= About this exercise =
Below are some records; quote exactly the lines from the one that contains "waypoints, 1.197s at" through the one that contains "supposedly the black", inclusive, and no others.

----- Task material

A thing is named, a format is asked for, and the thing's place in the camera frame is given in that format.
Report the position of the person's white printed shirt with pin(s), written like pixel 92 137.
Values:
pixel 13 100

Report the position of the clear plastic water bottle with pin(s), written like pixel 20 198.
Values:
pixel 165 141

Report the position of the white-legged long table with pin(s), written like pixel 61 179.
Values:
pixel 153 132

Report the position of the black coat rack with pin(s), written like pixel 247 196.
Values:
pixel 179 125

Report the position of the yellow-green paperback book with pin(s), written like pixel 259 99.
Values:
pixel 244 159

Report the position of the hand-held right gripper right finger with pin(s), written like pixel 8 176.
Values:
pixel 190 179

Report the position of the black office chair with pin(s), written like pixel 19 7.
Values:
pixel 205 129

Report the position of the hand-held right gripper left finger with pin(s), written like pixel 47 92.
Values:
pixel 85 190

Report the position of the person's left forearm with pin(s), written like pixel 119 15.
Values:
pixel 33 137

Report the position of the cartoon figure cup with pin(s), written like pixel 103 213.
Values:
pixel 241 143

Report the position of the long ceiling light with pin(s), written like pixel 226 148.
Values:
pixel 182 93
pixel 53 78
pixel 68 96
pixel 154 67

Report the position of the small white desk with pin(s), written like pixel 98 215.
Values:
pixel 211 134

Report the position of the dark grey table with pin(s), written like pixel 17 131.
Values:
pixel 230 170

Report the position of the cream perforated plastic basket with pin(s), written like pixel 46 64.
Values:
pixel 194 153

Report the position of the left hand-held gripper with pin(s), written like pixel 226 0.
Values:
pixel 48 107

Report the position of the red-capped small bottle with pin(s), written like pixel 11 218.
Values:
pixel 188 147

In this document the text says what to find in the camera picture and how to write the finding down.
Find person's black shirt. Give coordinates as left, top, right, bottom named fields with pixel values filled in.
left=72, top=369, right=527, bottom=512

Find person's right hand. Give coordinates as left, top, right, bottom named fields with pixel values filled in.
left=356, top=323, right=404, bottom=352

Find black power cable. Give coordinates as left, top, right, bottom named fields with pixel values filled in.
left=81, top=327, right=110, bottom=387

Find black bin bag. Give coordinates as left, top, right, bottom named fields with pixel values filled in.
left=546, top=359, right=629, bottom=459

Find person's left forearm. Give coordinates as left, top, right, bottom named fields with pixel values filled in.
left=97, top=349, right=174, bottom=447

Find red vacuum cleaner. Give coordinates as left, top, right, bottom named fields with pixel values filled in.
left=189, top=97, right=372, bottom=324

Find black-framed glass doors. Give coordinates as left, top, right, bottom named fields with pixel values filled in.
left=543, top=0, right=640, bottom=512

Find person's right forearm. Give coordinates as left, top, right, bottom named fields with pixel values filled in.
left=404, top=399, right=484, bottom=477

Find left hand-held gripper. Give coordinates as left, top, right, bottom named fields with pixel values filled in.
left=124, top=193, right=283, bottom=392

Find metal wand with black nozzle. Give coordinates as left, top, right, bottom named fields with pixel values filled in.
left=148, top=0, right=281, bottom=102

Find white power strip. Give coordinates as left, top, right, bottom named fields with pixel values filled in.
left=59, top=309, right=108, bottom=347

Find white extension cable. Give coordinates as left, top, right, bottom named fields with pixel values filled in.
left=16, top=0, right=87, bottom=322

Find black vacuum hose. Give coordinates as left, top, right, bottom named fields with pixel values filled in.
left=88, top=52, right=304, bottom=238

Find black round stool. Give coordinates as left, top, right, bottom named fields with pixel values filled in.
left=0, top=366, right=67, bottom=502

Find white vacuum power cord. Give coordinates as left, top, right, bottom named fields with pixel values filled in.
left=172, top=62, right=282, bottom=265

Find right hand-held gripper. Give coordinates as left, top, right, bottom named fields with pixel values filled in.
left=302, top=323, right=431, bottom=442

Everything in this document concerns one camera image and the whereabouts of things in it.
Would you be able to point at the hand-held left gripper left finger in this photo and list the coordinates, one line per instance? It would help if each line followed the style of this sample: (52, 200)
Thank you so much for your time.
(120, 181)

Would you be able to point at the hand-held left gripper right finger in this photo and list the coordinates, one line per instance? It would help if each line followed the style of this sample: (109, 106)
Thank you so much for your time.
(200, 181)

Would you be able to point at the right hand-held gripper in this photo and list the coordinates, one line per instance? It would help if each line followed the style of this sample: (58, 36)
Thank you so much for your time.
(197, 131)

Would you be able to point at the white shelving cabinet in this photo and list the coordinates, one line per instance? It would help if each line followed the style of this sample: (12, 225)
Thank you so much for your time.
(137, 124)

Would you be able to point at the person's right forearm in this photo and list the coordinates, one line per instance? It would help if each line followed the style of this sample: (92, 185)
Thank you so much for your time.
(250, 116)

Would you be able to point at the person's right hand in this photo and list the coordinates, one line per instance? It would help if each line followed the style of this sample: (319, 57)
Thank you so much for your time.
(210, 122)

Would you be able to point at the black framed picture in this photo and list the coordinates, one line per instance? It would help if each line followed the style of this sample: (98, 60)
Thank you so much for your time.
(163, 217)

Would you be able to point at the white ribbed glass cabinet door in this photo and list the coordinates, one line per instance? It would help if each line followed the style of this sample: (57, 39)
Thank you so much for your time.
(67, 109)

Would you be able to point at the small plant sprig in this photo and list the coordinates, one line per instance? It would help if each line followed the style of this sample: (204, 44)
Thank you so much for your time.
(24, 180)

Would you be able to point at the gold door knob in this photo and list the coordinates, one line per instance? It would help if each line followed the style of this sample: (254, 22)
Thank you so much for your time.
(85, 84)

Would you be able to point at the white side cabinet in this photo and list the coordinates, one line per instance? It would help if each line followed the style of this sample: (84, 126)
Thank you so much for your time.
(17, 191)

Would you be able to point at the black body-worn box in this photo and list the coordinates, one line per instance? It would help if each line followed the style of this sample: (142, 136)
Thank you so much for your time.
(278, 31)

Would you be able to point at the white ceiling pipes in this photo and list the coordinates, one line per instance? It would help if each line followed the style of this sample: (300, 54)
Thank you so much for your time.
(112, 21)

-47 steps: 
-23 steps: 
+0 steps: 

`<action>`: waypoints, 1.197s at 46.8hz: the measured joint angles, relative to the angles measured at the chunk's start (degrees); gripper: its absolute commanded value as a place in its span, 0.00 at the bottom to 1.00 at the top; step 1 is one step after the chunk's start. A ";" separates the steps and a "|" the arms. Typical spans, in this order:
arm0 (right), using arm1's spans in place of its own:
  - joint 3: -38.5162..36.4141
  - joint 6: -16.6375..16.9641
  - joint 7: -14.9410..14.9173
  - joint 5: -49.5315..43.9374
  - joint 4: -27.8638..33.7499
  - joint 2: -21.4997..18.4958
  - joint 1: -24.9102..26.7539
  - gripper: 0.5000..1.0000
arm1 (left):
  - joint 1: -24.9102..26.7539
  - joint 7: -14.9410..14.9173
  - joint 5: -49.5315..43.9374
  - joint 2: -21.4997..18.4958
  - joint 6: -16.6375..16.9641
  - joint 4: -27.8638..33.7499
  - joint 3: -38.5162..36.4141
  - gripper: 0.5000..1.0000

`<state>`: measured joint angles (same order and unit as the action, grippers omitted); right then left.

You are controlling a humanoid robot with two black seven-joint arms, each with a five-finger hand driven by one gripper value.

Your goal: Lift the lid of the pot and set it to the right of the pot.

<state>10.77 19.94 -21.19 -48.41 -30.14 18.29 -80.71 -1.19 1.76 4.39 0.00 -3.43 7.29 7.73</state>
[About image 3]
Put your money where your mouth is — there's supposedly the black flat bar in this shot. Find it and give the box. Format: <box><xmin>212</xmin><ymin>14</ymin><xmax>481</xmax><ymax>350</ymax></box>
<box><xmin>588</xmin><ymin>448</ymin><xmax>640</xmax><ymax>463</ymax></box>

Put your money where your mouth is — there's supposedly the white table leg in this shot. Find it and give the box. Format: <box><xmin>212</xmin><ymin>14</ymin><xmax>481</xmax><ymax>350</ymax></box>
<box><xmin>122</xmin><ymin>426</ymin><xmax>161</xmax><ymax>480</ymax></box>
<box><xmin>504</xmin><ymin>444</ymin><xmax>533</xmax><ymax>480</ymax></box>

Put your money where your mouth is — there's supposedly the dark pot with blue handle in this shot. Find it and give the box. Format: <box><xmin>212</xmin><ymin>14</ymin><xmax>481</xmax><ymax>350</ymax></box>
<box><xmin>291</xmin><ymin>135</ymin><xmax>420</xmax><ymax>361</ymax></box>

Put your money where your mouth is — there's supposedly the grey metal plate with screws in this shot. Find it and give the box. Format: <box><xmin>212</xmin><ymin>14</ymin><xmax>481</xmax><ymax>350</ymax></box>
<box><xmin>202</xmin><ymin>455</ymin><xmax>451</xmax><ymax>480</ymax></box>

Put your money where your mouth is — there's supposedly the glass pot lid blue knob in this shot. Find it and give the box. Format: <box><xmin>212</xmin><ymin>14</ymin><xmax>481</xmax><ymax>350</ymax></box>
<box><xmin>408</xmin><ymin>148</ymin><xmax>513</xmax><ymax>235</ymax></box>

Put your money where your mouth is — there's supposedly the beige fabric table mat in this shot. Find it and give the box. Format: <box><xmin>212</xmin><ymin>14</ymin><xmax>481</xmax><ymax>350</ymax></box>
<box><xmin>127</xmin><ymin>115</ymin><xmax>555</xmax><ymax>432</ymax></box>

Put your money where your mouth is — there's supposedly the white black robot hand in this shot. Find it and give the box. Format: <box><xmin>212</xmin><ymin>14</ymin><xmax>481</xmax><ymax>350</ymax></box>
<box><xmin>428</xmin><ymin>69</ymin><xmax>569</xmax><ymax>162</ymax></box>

----------

= Response for this exercise =
`<action>`: waypoints, 1.197s at 46.8hz: the measured joint angles, relative to the angles measured at the chunk's start (degrees); gripper: its absolute commanded value as a place in its span, 0.00 at the bottom to 1.00 at the top; step 1 is one step after the chunk's start. A ";" separates the steps and a "|" the arms. Typical spans, in this order:
arm0 (right), using arm1's spans in place of its own:
  - joint 3: -38.5162..36.4141
  - joint 6: -16.6375..16.9641
  - joint 7: -14.9410..14.9173
  - joint 5: -49.5315..43.9374
  - joint 4: -27.8638..33.7499
  - joint 2: -21.4997..18.4958
  - joint 1: -24.9102..26.7539
  - gripper: 0.5000..1.0000
arm1 (left):
  - joint 1: -24.9102..26.7539
  - joint 7: -14.9410..14.9173
  - joint 5: -49.5315..43.9374
  - joint 2: -21.4997..18.4958
  - joint 6: -16.6375..16.9641
  - joint 4: -27.8638..33.7499
  - joint 3: -38.5162..36.4141
  - gripper: 0.5000..1.0000

`<state>`: measured joint angles (same order and unit as the action, grippers omitted); right then left.

You are controlling a humanoid robot with two black seven-joint arms, each with a five-finger hand driven by one gripper value.

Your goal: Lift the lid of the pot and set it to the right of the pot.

<state>10.77 19.94 -21.19 -48.41 -30.14 18.29 -80.71 -1.19 1.76 4.39 0.00 -3.43 7.29 7.73</state>
[About image 3]
Put your money where your mouth is — there's supposedly the black flat bar in this shot. Find it and give the box. Format: <box><xmin>212</xmin><ymin>14</ymin><xmax>481</xmax><ymax>350</ymax></box>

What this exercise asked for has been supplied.